• Thu
  • Aug 28, 2014
  • Updated: 5:23pm

Mainland 'honey trap' may have snared general

PUBLISHED : Friday, 11 February, 2011, 12:00am
UPDATED : Friday, 11 February, 2011, 12:00am
 

Taiwan's arrest of an army major general for allegedly leaking top military secrets to Beijing took a dramatic turn yesterday after reports that he was the victim of a honey trap set by a female mainland spy.

Lo Hsien-che, 51, who became the highest-ranking Taiwanese officer ever detained - in what could be Taiwan's worst espionage case in 50 years - was said to have met the woman, described as a tall and beautiful, while he was stationed in Thailand between 2002 and 2005. Taiwanese media, said the fashionably dressed woman, in her early 30s, held an Australian passport and posed as an export-import trader who often travelled between Thailand and the United States.

Though he was already married, Lo fell in love with her and sometimes even travelled with her to the US, even after he returned to Taiwan.
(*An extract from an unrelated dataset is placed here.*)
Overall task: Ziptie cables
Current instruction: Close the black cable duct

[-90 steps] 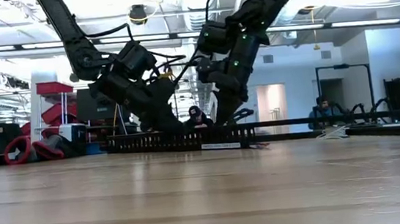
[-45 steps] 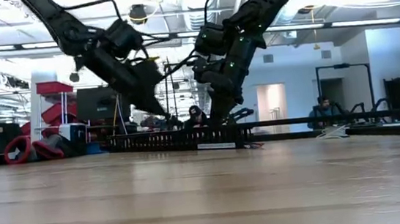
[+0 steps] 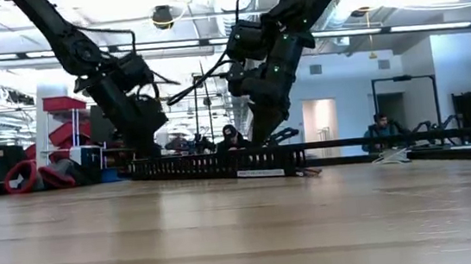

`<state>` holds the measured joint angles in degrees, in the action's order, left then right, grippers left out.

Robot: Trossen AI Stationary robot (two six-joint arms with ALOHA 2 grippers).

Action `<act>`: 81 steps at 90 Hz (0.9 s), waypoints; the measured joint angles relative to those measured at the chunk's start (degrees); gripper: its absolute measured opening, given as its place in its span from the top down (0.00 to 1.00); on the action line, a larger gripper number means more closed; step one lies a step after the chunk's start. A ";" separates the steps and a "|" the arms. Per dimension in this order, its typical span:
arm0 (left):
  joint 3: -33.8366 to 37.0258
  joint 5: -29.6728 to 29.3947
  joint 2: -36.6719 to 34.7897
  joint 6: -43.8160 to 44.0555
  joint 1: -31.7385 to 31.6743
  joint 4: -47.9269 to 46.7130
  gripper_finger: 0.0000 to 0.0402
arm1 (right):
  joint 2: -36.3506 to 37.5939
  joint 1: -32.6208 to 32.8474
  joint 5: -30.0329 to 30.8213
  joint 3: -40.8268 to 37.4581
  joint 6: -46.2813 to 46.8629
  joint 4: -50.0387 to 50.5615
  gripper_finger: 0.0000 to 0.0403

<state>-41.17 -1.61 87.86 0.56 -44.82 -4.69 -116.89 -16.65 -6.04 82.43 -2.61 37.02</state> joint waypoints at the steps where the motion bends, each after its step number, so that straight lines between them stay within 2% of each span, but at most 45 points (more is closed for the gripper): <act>1: 0.04 0.09 0.33 0.15 -0.01 0.32 1.00 | 0.01 0.13 -0.02 0.01 0.00 0.13 1.00; 30: -0.02 3.51 6.75 1.61 0.15 3.60 1.00 | 0.03 1.65 -2.47 0.01 1.16 0.74 1.00; 68: 0.17 3.71 6.82 0.59 0.81 4.36 1.00 | -0.06 -1.04 -6.52 -0.30 1.07 -1.96 1.00; 81: -0.14 3.44 3.15 -0.34 0.83 3.26 1.00 | -0.01 -1.13 -6.37 -0.30 0.83 -2.60 1.00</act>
<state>-41.31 1.83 91.00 0.22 -43.99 -1.42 -116.90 -17.78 -12.40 82.13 -1.78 34.41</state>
That eventually raised the suspicions of American intelligence authorities, who alerted Taipei about his romance, the media said.
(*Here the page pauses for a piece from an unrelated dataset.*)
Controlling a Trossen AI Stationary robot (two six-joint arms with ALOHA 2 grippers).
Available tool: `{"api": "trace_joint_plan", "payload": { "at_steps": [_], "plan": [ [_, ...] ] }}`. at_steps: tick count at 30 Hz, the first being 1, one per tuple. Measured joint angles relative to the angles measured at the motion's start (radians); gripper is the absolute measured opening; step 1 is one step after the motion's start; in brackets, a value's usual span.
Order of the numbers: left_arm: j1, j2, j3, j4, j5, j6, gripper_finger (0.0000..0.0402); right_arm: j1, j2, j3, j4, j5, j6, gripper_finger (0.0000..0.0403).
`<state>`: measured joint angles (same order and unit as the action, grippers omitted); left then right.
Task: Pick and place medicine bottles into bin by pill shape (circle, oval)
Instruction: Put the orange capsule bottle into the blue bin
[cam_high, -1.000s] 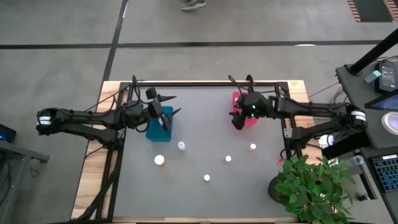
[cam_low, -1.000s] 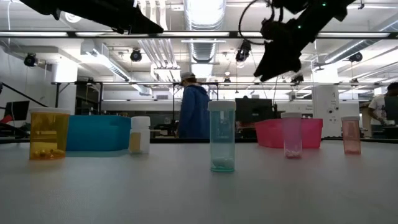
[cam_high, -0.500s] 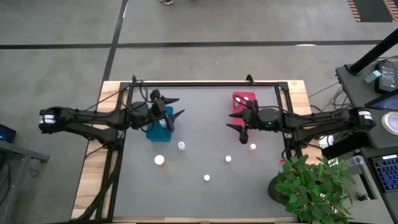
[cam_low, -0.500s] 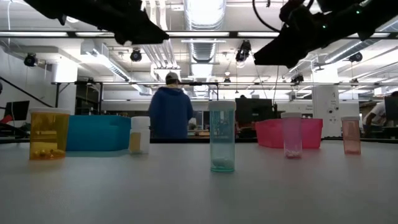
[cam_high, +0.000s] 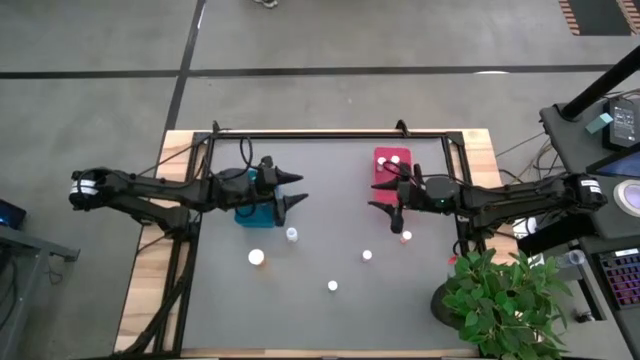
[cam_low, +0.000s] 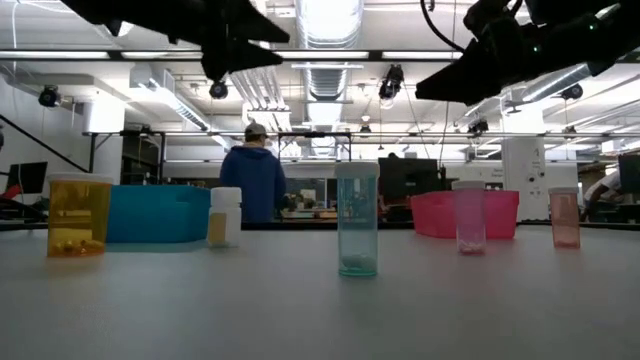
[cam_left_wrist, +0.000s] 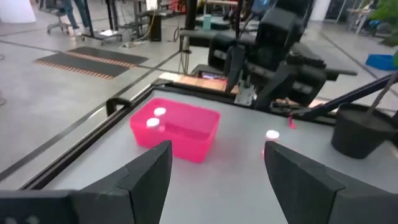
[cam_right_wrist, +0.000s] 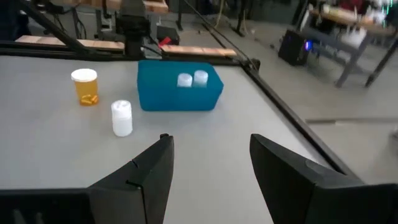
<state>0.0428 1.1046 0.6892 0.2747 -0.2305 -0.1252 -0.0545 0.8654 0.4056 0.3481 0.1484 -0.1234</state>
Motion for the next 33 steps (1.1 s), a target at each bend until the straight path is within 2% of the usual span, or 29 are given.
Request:
{"api": "trace_joint_plan", "payload": {
  "at_steps": [8,13,16,21,27,30,33],
  "plan": [
    [-0.024,0.026,0.090,0.004,0.001,-0.020,0.0238,0.024,-0.031,-0.072,0.182,-0.028,-0.132,0.0201],
    [-0.032,0.070,0.141,-0.005,0.002,-0.090,0.0238,0.024,-0.077,-0.099,0.216,-0.052,-0.164,0.0201],
    [-0.032,0.088,0.181,-0.054,0.039,-0.160,0.0238,0.024,-0.108,-0.102,0.213,-0.052,-0.178,0.0201],
    [-0.032,0.108,0.280,-0.209,0.090,-0.379,0.0238,0.024,-0.149,-0.121,0.210,-0.052,-0.201,0.0201],
    [-0.065,0.149,0.358,-0.293,0.206,-0.824,0.0238,0.024,-0.177,-0.145,0.210,-0.052,-0.191,0.0201],
    [-0.130,0.178,0.376,-0.281,0.210,-0.999,0.0238,0.024,-0.179,-0.146,0.212,-0.052,-0.190,0.0201],
    [-0.212,0.221,0.393,-0.279,0.143,-1.088,0.0238,0.024,-0.175,-0.143,0.206,-0.052,-0.177,0.0201]
  ]
}}
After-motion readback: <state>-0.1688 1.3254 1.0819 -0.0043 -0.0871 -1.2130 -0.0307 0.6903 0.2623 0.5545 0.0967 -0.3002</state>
Taiwanese media said Lo started leaking classified information to Beijing in 2004 and was paid on a case-by-case basis, sometimes receiving as much as US$1 million.

He was posted back to Taiwan in 2005 as the deputy director of international intelligence affairs, and continued to provide classified information to Beijing until his arrest on January 25, when he was head of the army's communications and electronic information.
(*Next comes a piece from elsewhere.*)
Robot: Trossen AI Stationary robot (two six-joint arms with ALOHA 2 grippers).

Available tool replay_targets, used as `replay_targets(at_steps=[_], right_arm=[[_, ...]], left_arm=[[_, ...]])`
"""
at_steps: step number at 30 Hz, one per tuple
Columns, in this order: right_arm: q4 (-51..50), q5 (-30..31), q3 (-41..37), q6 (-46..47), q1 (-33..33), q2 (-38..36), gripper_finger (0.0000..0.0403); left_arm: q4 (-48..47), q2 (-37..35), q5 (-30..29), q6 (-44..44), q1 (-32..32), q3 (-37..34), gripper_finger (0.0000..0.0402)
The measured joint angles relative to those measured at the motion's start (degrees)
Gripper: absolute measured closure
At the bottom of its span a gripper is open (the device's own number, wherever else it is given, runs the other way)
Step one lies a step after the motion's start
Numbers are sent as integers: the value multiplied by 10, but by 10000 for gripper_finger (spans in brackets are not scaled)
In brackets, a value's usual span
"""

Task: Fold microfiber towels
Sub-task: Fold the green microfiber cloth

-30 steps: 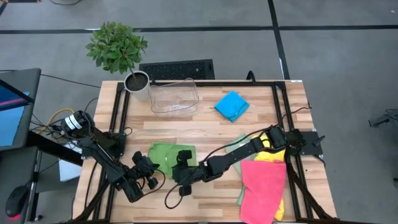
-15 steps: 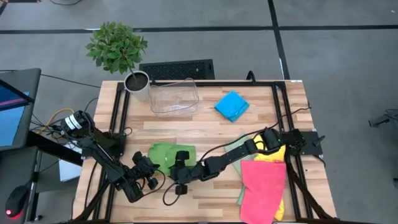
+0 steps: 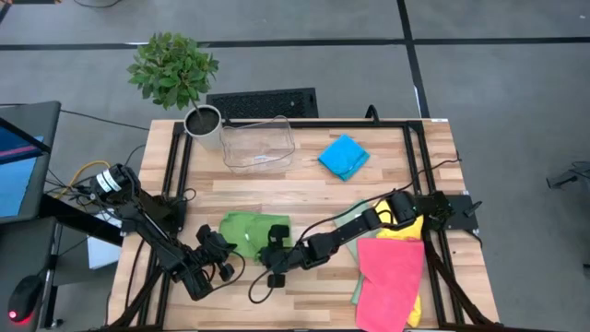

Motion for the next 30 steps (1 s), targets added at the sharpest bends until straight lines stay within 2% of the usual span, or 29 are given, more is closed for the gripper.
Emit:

Asked to clarify whether Lo had fallen prey to a honey trap, Wang Ming-ho, acting director of the Taiwanese defence ministry's political warfare department, said he could not answer because the case was ongoing.

However, he played down the damage caused by the leaks, saying that although Lo was head of the army's communications and electronic information, he would not have been able to obtain overall details of the Po Sheng project, a highly sensitive war operation and command network built with US help that is linked to the US Pacific Command.

'What he could obtain was merely bits and pieces, which would not create substantial security harm to us,' Wang said.

Wang said the military would give the case 'full scrutiny and adopt all remedies and corrective measures to uphold security'.

Retired military officers and other observers warned yesterday that the leaks might have harmed the military's command and communication systems.

'It might even affect the US,' said retired vice-admiral Lan Ning-li.

Defence expert Arthur Ding, secretary general of Taipei-based Chinese Council of Advanced Policy Studies, said: 'The US must now be worrying about the reliability of Taiwanese officers.'

Some legislators from the pro-independence opposition camp said that the fallout could affect Washington's future military support for Taiwan, including the sale of advanced F-16 C/D fighter jets to the island. Both the Pentagon and the US representative office in Taipei declined to comment.